A view that argues that black people are incapable of asset management does not hold water. The government owned asset management company, PIC, is managed by black people, and is one of the best asset managers in the world, and yet the private asset management in South Africa is more than 90% white owned and controlled. The inclusion of black people into meaningful and massive asset management will not be a voluntary contribution of the existing structure; it must be legislated into law.
Johannesburg Stock Exchange is currently ranked the 19th largest stock exchange in the world by market capitalisation and the largest exchange on the African continent with almost 400 companies listed including some of the world biggest such as British American Tobacco, Glencore Xstrata and BHP Billiton. However, more than 20 years into democracy, it is estimated that blacks only own 10% of the market capitalisation mainly through government employees pension fund PIC. Without considering the PIC, the figure drops drastically to an estimate of 3%.
At the current rate of transformation of the JSE, with blacks only owning 10% of the market capitalisation, it will take more than 80 years to get to a desirable minimum of 50% black ownership of the JSE market capitalisation, and another 50 years to get more than 80% which is a true demographic reflection of who should have control over the economic interests of South Africa. As a result, blacks own or have direct influence just over a R1-trillion of more than R13-trillion invested in the JSE.
The hidden history of the Johannesburg Stock Exchange (JSE) is that for a very long time under colonial and apartheid governments, black people were not allowed to own shares in the Securities Exchange. The scars of systematic economic exclusion still haunt South Africa in the JSE’s main board because none of the Top 50 companies is wholly or majority black owned and controlled. These are vestiges of apartheid economic exclusion which can only be reversed through decisive and enforceable legislation.
Now, these realities reveal a sordid and certainly insupportable reality that South Africa’s economic resources will never be transferred to the majority of the people, or deployed for their benefit, unless decisive steps and actions are taken to address these crises of economic racial inequalities in the financial sector. White owners of the economy reproduce themselves alongside racial lines, and this system of racial exclusivity in terms of ownership and control of key sectors of the economy was legislated into reality by the colonial and apartheid governments. It has only been modified, not least through finance itself, through the marginal inclusion of a small black elite.
If the pace of economic transformation continues its current path, racial inequality and white economic supremacy will remain a vivid reality in South Africa even when all people who are currently alive in 2017 are no longer with us. If anyone doubts this, just consider the reality that all people who were alive in the 19th century when diamonds and gold were discovered and black people were excluded from economic ownership and forced into waged labour by the Chamber of Mines are no longer alive, but the system established then is still representative of South Africa’s present reality. Young adults of 20 years or so of age will not have experienced apartheid directly but this is no reason to overlook its continuing impact.

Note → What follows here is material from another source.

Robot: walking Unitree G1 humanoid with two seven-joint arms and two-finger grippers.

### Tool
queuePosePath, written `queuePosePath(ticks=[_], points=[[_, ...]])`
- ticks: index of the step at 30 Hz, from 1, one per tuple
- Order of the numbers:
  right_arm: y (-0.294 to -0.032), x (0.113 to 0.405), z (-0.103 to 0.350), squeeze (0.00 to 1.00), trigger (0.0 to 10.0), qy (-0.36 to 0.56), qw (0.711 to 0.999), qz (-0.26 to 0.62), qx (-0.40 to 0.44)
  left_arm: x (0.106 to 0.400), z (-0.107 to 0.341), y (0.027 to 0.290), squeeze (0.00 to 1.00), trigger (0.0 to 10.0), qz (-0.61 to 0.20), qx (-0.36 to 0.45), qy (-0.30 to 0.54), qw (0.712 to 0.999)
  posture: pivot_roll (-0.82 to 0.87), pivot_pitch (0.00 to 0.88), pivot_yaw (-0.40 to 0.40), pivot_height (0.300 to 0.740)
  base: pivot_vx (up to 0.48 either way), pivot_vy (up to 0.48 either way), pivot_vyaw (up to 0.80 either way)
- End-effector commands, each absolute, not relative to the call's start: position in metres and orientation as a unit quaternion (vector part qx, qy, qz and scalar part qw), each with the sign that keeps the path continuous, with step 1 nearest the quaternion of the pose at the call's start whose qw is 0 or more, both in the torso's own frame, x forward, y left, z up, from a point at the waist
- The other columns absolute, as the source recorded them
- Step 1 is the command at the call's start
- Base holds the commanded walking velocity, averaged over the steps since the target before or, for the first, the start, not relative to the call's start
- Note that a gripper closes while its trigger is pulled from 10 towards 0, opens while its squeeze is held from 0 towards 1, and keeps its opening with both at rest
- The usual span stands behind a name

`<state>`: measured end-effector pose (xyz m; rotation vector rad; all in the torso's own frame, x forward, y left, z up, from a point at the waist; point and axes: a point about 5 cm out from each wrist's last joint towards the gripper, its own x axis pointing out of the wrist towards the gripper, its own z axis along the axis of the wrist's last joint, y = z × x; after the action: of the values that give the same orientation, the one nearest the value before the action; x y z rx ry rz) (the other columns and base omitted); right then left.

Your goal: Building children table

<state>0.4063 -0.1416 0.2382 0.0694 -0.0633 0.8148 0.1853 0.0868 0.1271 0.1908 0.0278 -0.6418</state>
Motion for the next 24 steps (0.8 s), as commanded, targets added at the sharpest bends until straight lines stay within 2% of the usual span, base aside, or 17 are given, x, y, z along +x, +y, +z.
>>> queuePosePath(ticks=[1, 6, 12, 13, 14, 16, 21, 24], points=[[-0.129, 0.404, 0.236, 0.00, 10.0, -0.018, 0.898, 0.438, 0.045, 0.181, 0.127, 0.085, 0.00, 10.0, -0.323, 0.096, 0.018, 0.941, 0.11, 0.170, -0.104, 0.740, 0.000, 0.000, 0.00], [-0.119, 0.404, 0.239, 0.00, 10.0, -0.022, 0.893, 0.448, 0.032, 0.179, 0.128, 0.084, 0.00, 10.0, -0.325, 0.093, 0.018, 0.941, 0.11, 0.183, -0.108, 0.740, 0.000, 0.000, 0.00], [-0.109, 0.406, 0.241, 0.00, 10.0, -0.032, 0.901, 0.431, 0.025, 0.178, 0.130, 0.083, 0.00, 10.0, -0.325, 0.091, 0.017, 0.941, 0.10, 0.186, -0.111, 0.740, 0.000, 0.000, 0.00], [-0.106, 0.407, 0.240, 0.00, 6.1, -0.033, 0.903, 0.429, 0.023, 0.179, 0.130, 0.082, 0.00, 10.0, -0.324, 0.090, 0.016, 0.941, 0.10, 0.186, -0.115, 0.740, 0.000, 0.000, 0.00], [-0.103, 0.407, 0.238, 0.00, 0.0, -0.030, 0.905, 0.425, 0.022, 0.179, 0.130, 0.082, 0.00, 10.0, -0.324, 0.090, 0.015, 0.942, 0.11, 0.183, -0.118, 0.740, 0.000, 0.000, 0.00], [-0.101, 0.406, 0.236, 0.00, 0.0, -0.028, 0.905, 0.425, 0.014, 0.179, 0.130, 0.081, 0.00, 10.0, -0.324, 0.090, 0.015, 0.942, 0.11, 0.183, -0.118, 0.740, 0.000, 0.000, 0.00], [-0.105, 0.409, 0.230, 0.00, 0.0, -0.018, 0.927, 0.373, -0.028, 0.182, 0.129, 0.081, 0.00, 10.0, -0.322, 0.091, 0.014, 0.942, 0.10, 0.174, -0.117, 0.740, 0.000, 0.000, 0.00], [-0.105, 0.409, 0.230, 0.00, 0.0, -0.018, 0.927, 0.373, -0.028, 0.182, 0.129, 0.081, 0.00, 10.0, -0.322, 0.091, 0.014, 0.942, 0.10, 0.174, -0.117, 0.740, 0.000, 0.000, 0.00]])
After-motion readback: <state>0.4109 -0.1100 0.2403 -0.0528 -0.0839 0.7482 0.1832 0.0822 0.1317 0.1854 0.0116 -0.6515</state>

In this light, the current Black Economic Empowerment discourse and policies are a diversion from the real foundation of ownership for and by black people. The convulsion of black ownership of the economy to include issues that had be to separated into BEE compliance only provided an escape clause for white-owned and controlled companies to continue as such. There are so many white owned companies in South Africa that are Level 1 or Level 2 B-BBEE compliant. As if that is not horrible enough, more than 40 of the 50 B-BBEE Verification companies are white-owned and controlled.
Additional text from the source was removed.